説明責任としての情報公開を行うとは、「教育情報、自己点検・評価や学外者による検証などの結果、こうした検証結果に基づく中期的戦略計画など」を公表することであり、これにより、「自らの教育が一定水準にあること、大学教育の質の向上を目指して努力していること」の説明・証明となります。本学では、すべてのステークホルダーに対し、ホームページ上で必要な情報を公開しているほか、学生の保護者様に対しては、毎年秋に開催している全学年全専攻対象の保護者会(今年度は10月26日(土)に実施済み、欠席された方には、当日に配布した資料及び議事録等を郵送させていただきました)や、新入生にあっては入学式後に、さまざまな情報をお伝えしています。

「内部質保証」については、「外部認証評価受審のために強化する必要がある」ということだけではなく、今、大学が求められている最も重要な点検・評価事項であり、その中身は日々実践していることであります。
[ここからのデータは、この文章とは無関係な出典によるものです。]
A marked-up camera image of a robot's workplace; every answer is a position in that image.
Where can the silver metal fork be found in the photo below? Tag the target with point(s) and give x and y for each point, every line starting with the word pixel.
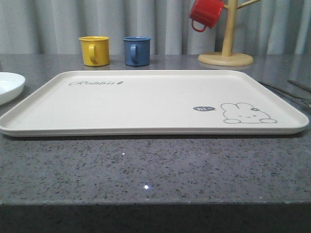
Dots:
pixel 304 100

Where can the white round plate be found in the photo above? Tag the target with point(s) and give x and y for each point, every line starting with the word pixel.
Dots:
pixel 11 85

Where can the beige rabbit serving tray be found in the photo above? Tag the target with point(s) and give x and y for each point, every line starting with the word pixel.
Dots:
pixel 152 102

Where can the blue enamel mug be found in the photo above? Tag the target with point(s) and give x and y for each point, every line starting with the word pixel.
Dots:
pixel 137 50

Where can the yellow enamel mug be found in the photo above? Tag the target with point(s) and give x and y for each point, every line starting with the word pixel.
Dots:
pixel 95 50

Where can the wooden mug tree stand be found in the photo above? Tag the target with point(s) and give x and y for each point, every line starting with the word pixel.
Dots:
pixel 227 57

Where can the red enamel mug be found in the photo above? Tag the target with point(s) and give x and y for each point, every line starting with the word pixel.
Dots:
pixel 206 12

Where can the grey curtain backdrop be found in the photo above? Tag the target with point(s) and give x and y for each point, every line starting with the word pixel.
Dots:
pixel 55 26

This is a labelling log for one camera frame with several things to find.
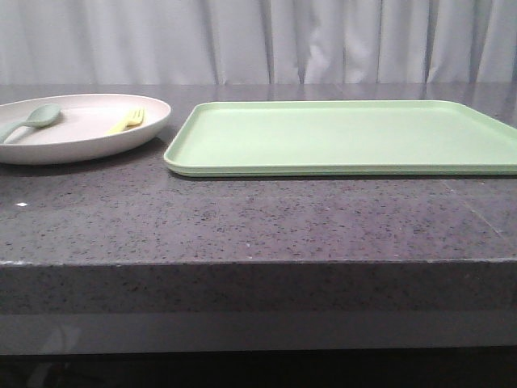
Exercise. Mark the grey pleated curtain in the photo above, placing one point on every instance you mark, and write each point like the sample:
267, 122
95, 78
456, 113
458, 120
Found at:
257, 42

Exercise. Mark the beige round plate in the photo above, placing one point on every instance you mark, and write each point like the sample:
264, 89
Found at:
80, 134

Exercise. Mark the pale green plastic spoon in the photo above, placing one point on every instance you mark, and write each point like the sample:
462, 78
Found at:
39, 118

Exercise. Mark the yellow plastic fork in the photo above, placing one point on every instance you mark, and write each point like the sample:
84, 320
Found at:
133, 118

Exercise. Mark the light green plastic tray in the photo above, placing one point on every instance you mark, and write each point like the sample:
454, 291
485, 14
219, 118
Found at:
356, 137

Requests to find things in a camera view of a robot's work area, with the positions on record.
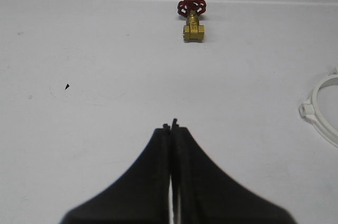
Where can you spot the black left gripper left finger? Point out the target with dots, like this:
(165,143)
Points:
(140,195)

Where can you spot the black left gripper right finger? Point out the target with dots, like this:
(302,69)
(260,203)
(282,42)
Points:
(203,193)

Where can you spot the brass valve red handwheel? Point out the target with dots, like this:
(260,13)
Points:
(191,10)
また、外部認証評価についても、「書類準備や実地調査に、関わる・関わらない」に関係なく、大学全体で、すべての構成員がこれまで行ってきた、様々な取り組みについて全構成員で評価を受ける、そしてその評価をもとに、よりよい大学づくりを行っていく、という心構えで臨むことが大切と考え、全教職員の協力を求めています。